→ Task prompt: All of the data below is to be written out again exactly.

→ Data shown:
^^^^

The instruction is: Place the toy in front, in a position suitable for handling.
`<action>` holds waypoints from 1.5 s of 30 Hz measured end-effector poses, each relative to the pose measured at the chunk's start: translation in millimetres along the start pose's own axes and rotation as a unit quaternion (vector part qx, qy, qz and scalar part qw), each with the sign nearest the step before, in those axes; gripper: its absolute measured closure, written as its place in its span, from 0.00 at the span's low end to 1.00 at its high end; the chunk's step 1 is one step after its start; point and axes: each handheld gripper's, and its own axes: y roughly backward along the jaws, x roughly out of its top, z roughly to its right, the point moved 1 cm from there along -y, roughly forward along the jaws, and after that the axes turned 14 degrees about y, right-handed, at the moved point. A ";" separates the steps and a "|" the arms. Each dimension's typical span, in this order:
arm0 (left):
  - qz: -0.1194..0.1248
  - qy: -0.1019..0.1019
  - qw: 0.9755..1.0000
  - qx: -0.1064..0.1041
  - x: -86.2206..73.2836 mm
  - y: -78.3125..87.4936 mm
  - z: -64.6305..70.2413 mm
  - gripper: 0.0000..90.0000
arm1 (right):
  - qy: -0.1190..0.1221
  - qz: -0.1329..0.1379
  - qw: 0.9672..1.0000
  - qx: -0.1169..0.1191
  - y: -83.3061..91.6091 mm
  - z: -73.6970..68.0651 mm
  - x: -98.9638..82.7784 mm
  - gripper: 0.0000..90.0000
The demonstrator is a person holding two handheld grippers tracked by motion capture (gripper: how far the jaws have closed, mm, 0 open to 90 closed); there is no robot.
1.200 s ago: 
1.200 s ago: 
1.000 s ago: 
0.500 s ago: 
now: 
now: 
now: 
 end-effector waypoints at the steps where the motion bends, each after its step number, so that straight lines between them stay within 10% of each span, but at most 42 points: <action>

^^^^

→ Solution to the problem:
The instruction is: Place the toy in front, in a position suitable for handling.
`<action>` holds waypoints from 1.5 s of 30 Hz measured end-effector poses, each relative to the pose measured at the chunk's start: translation in millimetres along the start pose's own axes and rotation as a unit quaternion (vector part qx, qy, qz and scalar part qw), each with the sign nearest the step before, in those axes; gripper: its absolute measured closure, written as its place in its span, from 0.00 at the span's low end to 1.00 at its high end; the chunk's step 1 is one step after its start; point and axes: each handheld gripper's, and its own axes: y roughly backward along the jaws, x roughly out of its top, z roughly to its right, the point moved 1 cm from there along -y, roughly forward along the jaws, and after that the axes turned 14 degrees about y, right-handed, at the moved point. A ";" separates the steps and a "|" the arms. Each dimension's typical span, in this order:
arm0 (left):
  - qz: -0.1194..0.1248
  - qy: -0.1019..0.1019
  - qw: 0.9755..1.0000
  - qx: -0.1064..0.1041
  - x: -86.2206..73.2836 mm
  - y: -78.3125..87.4936 mm
  - z: -64.6305..70.2413 mm
  - gripper: 0.0000..90.0000
arm1 (right):
  - qy: -0.1190..0.1221
  - qz: -0.1329..0.1379
  - qw: 0.9672..1.0000
  - qx: -0.1169..0.1191
  - y: -83.3061..91.6091 mm
  - z: -73.6970..68.0651 mm
  - x: -98.9638..82.7784 mm
  - gripper: 0.0000..90.0000
The demonstrator is a person holding two handheld grippers tracked by motion capture (gripper: how far the jaws have closed, mm, 0 open to 90 closed); there is no robot.
1.200 s ago: 
1.200 s ago: 
1.000 s ago: 
0.500 s ago: 
now: 
now: 
now: 
 end-effector waypoints at the steps where the motion bends, each after its step number, so that straight lines between them stay within 10% of each span, but at most 42 points: <action>

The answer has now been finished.